When we searched for potential miRNA target sites within the L2 elements in the 3’UTRs of AGO2-bound genes, we found several potential non-canonical target sites which are highly complementary to the L2-miRNAs: miR-28, miR-95, miR-151a, and miR-708 (Fig 5E). To validate the functionality of these non-canonical target sites, we performed luciferase assays for 6 L2-target sites and confirmed that all tested target sites were regulated by L2-miRNAs (Fig 5F). It is worth noting that out of the 6 validated target sites, one is completely conserved in mouse while one target has only a single nucleotide change, suggesting that parts of this networks are conserved. Taken together, these data provide functional evidence demonstrating that L2-miRNAs regulate target genes carrying L2-derived sequences in their 3’UTR.
Dysregulation of L2-microRNAs in human glioblastoma
Since miRNAs and TEs often display aberrant expression in human cancers [19, 20], we next investigated whether the expression of L2-miRNAs and their target network are altered in glioblastoma. We first conducted AGO2 RIP, followed by small RNA sequencing, on human brain biopsies obtained from glioblastoma patients (n = 6). We found that, as in cortex samples, AGO2-bound small RNAs in glioblastoma tissue displayed a high enrichment in reads of 20–24 nt while input samples had a broad RNA size profile (S3A Fig). When investigating the genomic origin of AGO2-bound small RNAs in glioblastoma, we found very similar results to the results from cortex tissue: most of the small RNAs were classical miRNAs, and there was only very limited evidence for AGO2 binding of tRFs or piRNA (Fig 6A).

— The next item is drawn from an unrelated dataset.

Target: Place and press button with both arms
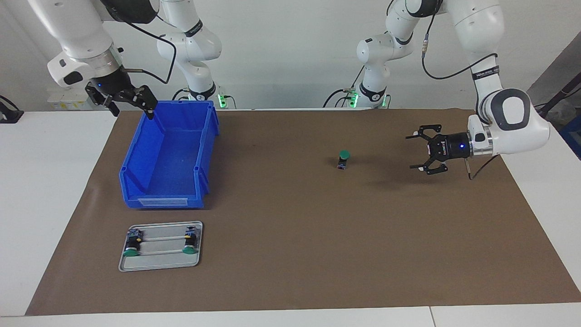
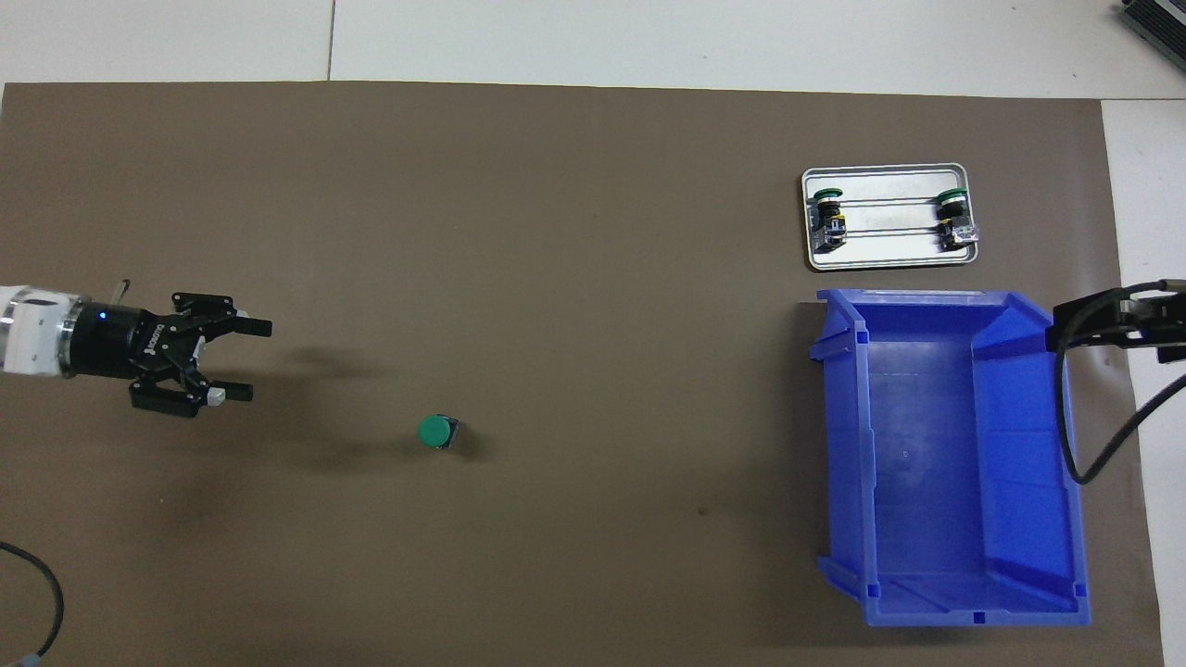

A) Bar graph showing the percentage of 20–24 nt long read mapping to mature miRNAs (miR), transposable elements (TE), piwi RNAs (piRNAs) and transfer RNAs (tRNA). Data are represented as mean ± SEM (RIP GBM n = 6). B) Bar graph showing the percentage of uniquely aligned reads of 20–24 nt mapping to transposons in AGO2 RIP samples of cortex (CTX) and glioblastoma (GBM) tissue (RIP CTX n = 3; RIP GBM n = 6). C) Number of uniquely aligned reads mapping to L2 elements giving rise to precursor miRNAs (mir) in AGO2 RIP-seq samples from cortex and glioblastoma tissue (RIP CTX n = 3; RIP GBM n = 6). D) Cumulative fraction plot of fold changes of all genes and genes with L2 in their 3’UTR in RIP versus INPUT samples. ***p<0.001 Kolmogorov–Smirnov test. E-G) Bar plots showing the percentage of genes with L2 / L2b / L2c in the 3’UTR of all genes, and of the top 100 highest-expressed genes that are more than 4-fold enriched in RIP compared to input samples from cortex and glioblastoma tissue. H) Overlap of UCSC genome browser tracks showing examples of L2-carrying transcripts with altered AGO2 binding in glioblastoma compared to cortex. I) Potential L2b-derived target sites in PCDH9 and AQP4. AGO2—Argonaute2, AGO2 RIP—AGO2 RNA immunoprecipitation, L1—LINE1, L2—LINE-2, LTR—long terminal repeat, SINE—short interspersed nuclear element.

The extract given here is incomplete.